[Extracted records]
##########
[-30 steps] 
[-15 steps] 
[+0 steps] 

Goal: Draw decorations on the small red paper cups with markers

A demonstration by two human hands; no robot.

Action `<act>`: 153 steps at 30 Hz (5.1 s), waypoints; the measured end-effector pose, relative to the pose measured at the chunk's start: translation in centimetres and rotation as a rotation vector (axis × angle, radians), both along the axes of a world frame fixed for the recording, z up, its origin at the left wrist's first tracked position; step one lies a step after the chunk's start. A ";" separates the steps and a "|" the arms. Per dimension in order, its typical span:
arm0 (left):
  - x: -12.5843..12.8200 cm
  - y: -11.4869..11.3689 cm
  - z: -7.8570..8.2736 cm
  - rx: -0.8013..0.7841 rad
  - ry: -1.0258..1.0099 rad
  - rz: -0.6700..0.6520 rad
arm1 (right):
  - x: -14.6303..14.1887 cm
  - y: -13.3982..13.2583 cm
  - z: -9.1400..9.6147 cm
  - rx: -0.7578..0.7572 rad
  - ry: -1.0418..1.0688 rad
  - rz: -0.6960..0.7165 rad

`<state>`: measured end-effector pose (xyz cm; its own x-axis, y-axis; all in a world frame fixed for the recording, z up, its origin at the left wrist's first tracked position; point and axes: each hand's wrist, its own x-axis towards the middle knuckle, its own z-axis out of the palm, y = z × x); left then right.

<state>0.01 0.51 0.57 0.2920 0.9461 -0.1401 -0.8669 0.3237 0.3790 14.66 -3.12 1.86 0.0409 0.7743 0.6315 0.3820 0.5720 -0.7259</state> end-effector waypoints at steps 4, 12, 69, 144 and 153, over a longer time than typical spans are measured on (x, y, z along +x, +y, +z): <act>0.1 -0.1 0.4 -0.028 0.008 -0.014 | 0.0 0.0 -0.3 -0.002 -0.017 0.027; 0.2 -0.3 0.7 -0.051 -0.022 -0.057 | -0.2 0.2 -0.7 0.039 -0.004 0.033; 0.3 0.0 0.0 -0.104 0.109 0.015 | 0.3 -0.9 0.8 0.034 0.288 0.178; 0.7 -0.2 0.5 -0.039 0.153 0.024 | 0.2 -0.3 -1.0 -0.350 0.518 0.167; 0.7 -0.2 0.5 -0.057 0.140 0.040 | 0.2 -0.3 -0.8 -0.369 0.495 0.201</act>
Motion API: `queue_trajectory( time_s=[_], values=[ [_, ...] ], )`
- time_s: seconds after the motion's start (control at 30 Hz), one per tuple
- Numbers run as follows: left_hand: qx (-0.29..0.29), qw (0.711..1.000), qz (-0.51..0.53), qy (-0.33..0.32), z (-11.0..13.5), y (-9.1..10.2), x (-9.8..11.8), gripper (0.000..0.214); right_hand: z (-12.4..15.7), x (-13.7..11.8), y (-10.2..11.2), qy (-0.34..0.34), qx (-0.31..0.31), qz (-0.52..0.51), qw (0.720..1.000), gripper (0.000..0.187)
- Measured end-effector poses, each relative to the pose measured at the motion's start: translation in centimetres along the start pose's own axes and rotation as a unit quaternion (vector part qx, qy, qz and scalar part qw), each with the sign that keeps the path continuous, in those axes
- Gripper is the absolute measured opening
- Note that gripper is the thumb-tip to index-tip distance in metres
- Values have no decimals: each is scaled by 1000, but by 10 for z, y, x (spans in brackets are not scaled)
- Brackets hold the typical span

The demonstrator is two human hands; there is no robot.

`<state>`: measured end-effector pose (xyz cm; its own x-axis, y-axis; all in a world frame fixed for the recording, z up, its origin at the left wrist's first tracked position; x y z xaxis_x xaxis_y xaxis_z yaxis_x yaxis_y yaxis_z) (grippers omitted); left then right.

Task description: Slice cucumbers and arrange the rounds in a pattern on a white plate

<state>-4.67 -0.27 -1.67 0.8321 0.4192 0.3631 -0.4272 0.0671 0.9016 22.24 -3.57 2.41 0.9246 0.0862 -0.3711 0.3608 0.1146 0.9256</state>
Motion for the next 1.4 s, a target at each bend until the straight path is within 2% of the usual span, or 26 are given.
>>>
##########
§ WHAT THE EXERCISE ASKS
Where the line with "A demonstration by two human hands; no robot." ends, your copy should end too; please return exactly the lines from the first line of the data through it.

§ OUTPUT OF THE EXERCISE
[-30 steps] 
[-15 steps] 
[+0 steps] 

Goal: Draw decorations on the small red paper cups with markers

A demonstration by two human hands; no robot.

Nothing else is needed for the answer.